[AIM OF THE TASK]
Look through the listing for the string "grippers" and copy out every line that holds it.
*** Opening SOURCE MATERIAL ***
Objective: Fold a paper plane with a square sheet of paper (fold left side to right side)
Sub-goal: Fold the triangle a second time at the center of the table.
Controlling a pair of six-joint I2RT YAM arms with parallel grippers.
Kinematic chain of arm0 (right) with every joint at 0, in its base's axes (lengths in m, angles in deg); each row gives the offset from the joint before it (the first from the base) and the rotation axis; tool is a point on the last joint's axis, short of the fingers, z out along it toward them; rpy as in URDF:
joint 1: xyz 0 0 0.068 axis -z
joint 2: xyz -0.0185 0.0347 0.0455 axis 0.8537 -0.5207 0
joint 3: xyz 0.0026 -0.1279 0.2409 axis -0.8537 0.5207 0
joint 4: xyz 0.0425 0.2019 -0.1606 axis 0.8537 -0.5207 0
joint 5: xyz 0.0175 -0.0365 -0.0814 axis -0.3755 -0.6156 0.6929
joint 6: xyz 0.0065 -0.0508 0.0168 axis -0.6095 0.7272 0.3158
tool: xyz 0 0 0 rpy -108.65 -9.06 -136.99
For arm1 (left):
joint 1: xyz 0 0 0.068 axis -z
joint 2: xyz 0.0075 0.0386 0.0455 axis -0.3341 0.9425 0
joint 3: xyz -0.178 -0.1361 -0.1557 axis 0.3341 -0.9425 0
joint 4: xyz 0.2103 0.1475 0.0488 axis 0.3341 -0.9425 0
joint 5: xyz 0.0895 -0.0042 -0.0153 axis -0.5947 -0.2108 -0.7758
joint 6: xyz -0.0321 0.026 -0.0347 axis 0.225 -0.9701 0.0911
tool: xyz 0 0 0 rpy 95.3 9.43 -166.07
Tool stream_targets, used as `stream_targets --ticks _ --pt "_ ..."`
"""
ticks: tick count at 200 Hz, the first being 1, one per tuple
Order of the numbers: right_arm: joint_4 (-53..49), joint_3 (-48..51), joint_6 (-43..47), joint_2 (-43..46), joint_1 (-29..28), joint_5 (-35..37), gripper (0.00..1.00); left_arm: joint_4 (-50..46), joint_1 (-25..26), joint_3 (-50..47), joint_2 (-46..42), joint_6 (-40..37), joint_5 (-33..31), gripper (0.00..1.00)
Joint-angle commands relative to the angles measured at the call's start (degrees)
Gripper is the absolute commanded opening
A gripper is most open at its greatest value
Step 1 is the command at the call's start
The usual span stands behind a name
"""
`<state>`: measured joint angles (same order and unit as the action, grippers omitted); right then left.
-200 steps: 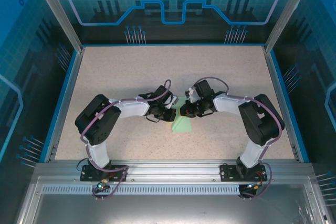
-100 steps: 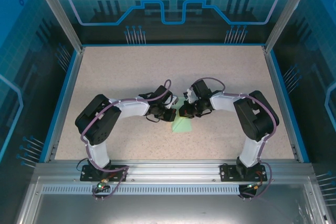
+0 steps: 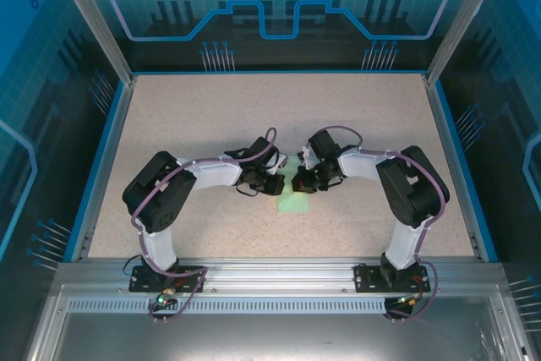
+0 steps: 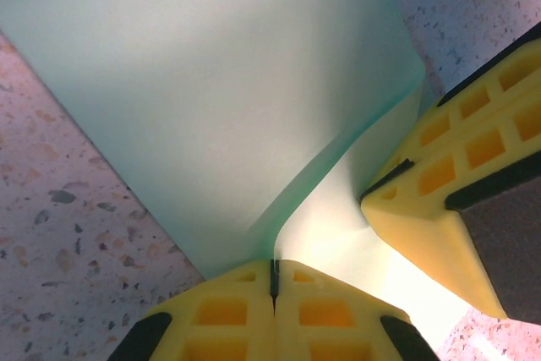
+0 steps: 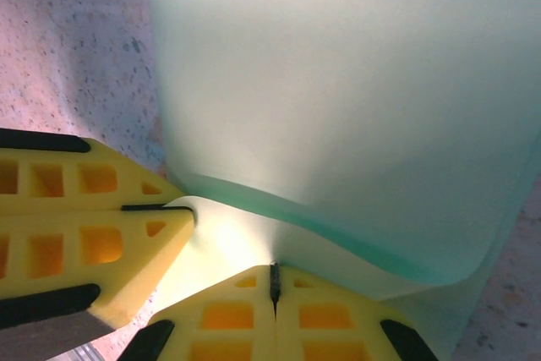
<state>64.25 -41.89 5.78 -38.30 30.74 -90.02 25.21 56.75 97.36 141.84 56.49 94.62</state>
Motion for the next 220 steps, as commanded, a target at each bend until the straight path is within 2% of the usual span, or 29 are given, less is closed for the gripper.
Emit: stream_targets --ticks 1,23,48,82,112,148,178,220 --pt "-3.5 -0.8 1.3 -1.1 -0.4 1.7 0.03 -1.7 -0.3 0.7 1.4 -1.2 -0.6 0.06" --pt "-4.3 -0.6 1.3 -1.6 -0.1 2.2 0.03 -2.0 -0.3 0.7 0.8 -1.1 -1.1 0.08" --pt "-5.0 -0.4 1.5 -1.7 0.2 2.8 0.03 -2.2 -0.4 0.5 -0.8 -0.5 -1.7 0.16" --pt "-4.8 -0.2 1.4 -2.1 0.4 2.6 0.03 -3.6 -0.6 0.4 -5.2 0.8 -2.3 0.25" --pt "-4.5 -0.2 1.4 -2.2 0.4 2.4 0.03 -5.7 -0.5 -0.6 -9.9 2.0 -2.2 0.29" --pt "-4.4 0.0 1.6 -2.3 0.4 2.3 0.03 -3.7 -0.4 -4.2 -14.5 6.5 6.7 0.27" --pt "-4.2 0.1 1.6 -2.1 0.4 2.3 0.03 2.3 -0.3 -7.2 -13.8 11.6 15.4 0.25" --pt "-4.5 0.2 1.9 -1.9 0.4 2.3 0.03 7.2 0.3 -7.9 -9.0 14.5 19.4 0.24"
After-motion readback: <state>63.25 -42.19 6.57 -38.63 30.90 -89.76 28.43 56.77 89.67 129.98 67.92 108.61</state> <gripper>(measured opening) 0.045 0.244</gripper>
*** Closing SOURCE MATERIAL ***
[OUTPUT FOR THIS EXERCISE]
Controlling a pair of six-joint I2RT YAM arms with parallel grippers.
`<state>`: measured joint angles (same order and unit as the action, grippers omitted); right then left.

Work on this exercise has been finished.